OSS Vizier as a Backend
We demonstrate how OSS Vizier can be used as a distributed backend for PyGlove-based tuning tasks.
This assumes the user is already familiar with PyGlove primitives.
Installation and reference imports
!pip install google-vizier
!pip install pyglove
import multiprocessing
import multiprocessing.pool
import os
import pyglove as pg
from vizier import pyglove as pg_vizier
from vizier.service import servers
Preliminaries
In the original PyGlove setting, one can normally perform evolutionary computation, for example:
search_space = pg.Dict(x=pg.floatv(0.0, 1.0), y=pg.floatv(0.0, 1.0))

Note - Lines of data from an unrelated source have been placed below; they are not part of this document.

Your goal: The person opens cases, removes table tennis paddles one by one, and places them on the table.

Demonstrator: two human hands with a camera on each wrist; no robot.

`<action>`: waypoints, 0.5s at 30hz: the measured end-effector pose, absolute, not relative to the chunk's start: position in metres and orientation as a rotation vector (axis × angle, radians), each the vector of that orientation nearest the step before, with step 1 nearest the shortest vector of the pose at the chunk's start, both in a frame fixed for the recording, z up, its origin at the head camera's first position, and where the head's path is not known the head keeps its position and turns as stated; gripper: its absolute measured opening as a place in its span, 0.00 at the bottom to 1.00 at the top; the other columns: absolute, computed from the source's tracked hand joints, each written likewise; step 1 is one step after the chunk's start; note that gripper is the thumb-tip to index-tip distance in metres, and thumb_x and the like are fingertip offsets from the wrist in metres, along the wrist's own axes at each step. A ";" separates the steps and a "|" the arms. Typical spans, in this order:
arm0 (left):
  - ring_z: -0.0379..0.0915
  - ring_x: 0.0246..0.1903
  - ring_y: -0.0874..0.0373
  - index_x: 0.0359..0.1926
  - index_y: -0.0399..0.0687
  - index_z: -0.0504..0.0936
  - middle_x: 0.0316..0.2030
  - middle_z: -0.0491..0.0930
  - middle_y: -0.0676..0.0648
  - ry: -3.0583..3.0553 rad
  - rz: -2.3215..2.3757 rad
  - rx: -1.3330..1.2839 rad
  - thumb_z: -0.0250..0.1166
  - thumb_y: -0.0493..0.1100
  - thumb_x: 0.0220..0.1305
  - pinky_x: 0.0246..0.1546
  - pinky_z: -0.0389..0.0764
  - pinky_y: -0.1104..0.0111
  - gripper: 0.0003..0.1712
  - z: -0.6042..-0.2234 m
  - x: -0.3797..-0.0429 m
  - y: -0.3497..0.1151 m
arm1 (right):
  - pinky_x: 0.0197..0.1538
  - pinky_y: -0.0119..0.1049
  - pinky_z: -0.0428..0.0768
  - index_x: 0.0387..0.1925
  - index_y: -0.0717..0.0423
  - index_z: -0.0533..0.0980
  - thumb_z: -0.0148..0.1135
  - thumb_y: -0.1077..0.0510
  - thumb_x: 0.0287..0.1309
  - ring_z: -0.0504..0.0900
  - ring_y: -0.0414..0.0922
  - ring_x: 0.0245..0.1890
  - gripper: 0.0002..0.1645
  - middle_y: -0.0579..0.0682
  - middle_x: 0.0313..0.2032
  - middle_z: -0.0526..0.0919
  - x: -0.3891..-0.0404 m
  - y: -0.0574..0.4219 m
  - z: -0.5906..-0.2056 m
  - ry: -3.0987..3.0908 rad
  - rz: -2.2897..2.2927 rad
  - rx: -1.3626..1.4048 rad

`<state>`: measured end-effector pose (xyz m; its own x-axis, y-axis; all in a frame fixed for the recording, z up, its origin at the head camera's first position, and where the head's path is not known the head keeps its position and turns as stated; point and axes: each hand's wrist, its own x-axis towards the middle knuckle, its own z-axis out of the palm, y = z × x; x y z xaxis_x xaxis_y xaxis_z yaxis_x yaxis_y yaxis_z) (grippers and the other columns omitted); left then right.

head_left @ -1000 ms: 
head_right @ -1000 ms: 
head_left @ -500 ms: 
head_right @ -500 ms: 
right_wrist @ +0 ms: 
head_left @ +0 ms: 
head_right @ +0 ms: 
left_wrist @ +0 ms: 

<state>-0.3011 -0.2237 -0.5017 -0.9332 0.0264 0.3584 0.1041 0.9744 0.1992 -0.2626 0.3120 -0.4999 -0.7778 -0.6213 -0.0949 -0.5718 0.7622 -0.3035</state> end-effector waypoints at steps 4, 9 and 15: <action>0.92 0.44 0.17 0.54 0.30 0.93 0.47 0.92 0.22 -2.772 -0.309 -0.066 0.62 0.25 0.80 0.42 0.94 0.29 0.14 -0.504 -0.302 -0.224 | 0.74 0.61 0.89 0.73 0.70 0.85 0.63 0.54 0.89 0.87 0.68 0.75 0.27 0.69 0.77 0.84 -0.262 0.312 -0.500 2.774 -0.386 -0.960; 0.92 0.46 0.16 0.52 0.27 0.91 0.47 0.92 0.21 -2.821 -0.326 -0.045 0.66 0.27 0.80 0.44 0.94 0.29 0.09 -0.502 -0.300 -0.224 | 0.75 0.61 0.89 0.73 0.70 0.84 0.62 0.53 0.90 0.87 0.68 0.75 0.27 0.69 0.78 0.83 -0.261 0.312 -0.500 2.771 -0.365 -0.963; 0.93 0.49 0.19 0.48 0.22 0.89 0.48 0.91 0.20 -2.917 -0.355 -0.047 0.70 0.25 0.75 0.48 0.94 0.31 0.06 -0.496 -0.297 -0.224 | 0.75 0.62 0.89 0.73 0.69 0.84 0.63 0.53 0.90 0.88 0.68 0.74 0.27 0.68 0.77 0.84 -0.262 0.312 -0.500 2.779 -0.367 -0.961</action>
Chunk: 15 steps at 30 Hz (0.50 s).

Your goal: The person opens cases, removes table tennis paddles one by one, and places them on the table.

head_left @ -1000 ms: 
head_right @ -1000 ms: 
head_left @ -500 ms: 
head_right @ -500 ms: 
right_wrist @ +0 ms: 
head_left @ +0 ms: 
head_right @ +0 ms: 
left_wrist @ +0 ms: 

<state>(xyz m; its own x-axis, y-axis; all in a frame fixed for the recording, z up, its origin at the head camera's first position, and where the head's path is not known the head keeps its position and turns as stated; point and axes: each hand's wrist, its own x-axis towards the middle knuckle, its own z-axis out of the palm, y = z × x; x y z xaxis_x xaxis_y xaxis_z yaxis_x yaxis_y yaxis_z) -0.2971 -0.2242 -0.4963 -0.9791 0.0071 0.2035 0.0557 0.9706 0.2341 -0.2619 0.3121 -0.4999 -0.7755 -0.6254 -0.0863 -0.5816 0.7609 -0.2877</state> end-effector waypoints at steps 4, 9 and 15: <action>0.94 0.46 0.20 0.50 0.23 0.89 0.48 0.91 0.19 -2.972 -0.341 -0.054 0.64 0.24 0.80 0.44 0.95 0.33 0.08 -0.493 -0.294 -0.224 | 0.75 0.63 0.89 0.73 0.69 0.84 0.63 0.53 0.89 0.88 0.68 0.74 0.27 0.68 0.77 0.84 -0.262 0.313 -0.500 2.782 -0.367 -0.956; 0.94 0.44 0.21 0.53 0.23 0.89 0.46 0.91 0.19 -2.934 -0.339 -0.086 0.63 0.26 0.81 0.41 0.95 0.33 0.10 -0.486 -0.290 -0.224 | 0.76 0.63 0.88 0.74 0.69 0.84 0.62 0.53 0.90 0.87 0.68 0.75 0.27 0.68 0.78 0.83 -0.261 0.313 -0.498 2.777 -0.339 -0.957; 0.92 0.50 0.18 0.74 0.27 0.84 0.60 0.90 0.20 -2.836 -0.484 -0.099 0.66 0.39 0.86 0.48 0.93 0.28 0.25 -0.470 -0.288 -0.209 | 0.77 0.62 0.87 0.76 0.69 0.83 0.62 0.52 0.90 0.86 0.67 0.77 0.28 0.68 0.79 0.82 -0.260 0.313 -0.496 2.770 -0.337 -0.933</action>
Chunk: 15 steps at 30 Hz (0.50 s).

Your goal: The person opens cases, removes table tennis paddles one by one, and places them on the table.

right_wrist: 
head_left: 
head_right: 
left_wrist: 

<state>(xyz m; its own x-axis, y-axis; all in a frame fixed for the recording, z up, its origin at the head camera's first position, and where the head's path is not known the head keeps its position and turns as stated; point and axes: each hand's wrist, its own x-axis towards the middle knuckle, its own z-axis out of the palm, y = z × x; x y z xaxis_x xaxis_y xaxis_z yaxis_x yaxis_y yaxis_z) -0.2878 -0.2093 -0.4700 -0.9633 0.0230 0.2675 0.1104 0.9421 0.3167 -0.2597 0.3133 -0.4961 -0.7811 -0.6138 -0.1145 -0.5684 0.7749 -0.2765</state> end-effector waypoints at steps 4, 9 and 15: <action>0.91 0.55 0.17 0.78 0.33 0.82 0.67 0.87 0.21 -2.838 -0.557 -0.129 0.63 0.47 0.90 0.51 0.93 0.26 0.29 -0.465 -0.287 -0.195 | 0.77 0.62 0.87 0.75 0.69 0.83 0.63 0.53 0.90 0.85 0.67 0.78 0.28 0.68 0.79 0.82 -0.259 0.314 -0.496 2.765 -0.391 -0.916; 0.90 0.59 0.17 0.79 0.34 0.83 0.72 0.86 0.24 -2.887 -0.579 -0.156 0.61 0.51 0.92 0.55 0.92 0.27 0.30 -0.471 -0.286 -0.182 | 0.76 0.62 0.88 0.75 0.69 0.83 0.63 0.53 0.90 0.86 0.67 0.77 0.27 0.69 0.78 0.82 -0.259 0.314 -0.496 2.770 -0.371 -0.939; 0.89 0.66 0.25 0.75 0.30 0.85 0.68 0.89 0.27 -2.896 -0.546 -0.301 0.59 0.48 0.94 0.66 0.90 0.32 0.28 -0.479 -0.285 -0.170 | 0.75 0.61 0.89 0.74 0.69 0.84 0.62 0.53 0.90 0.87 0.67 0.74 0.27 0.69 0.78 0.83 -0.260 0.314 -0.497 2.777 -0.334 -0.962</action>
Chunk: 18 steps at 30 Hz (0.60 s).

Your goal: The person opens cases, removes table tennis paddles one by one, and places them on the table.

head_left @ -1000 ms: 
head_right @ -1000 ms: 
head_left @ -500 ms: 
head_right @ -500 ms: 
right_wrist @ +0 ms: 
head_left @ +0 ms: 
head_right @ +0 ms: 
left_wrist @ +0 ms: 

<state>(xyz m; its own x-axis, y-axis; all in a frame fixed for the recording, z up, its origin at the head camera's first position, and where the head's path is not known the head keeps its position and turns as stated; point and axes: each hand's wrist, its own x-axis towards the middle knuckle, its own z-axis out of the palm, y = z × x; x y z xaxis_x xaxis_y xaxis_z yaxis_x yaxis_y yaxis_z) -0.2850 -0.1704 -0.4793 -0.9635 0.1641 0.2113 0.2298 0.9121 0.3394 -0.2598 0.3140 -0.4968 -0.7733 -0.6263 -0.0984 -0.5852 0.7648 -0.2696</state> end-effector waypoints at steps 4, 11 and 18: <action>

algorithm = pg.evolution.regularized_evolution()
num_trials = 100
def evaluator(value: pg.Dict):
return value.x**2 - value.y**2
for value, feedback in pg.sample(
search_space,
algorithm=algorithm,
num_examples=num_trials,
name='basic_run',
):
reward = evaluator(value)
feedback(reward=reward)
However, in many real-world scenarios, the evaluator may be much more expensive. For example, in neural architecture search applications, evaluator
may be the result of an entire neural network training pipeline.
This leads to the need for a backend, in order to:
Distribute the evaluations over multiple workers.
Store the valuable results reliably and handle worker faults.
Initializing the OSS Vizier backend
The main initializer to call is vizier.pyglove.init(...)
, which should only be called once per process (not thread). This function will edit global Python variables for determining values such as:
Prefix for study names.
Endpoint of the
VizierService
for storing data and handling requests.Port for the
PythiaService
for computing suggestions.
In the local case, this can be called as-is:
pg_vizier.init('my_study')
Alternatively, if using a remote server, the endpoint can be specified as well:
server = servers.DefaultVizierServer() # Normally hosted on a remote machine.
pg_vizier.init('my_study', vizier_endpoint=server.endpoint)
Parallelization
Due to the OSS Vizier backend, all workers may conveniently use exactly the same evaluation loop to work on a study:
NUM_WORKERS = 10
def work_fn(worker_id):
print(f"Worker ID: {worker_id}")
for value, feedback in pg.sample(
search_space,
algorithm=algorithm,
num_examples=num_trials // NUM_WORKERS,
name="worker_run",
):
reward = evaluator(value)
feedback(reward=reward)
There are three common forms of parallelization over the evaluation computation:
Multiple threads, single process.
Multiple processes, single machine.
Multiple machines.
Each of these cases defines the “worker”, which can be a thread, process or machine respectively. We demonstrate examples of every type of parallelization below.
Multiple threads, single process
with multiprocessing.pool.ThreadPool(num_workers) as pool:
pool.map(work_fn, range(NUM_WORKERS))
Multiple processes, single machine
processes = []
for worker_id in range(NUM_WORKERS):
p = multiprocessing.Process(target=work_fn, args=(worker_id,))
p.start()
processes.append(p)
for p in processes:
p.join()
Multiple machines
# Server Machine
server = servers.DefaultVizierServer()
# Worker Machine
worker_id = os.uname()[1]
pg_vizier.init('my_study', vizier_endpoint=server.endpoint)
work_fn(worker_id)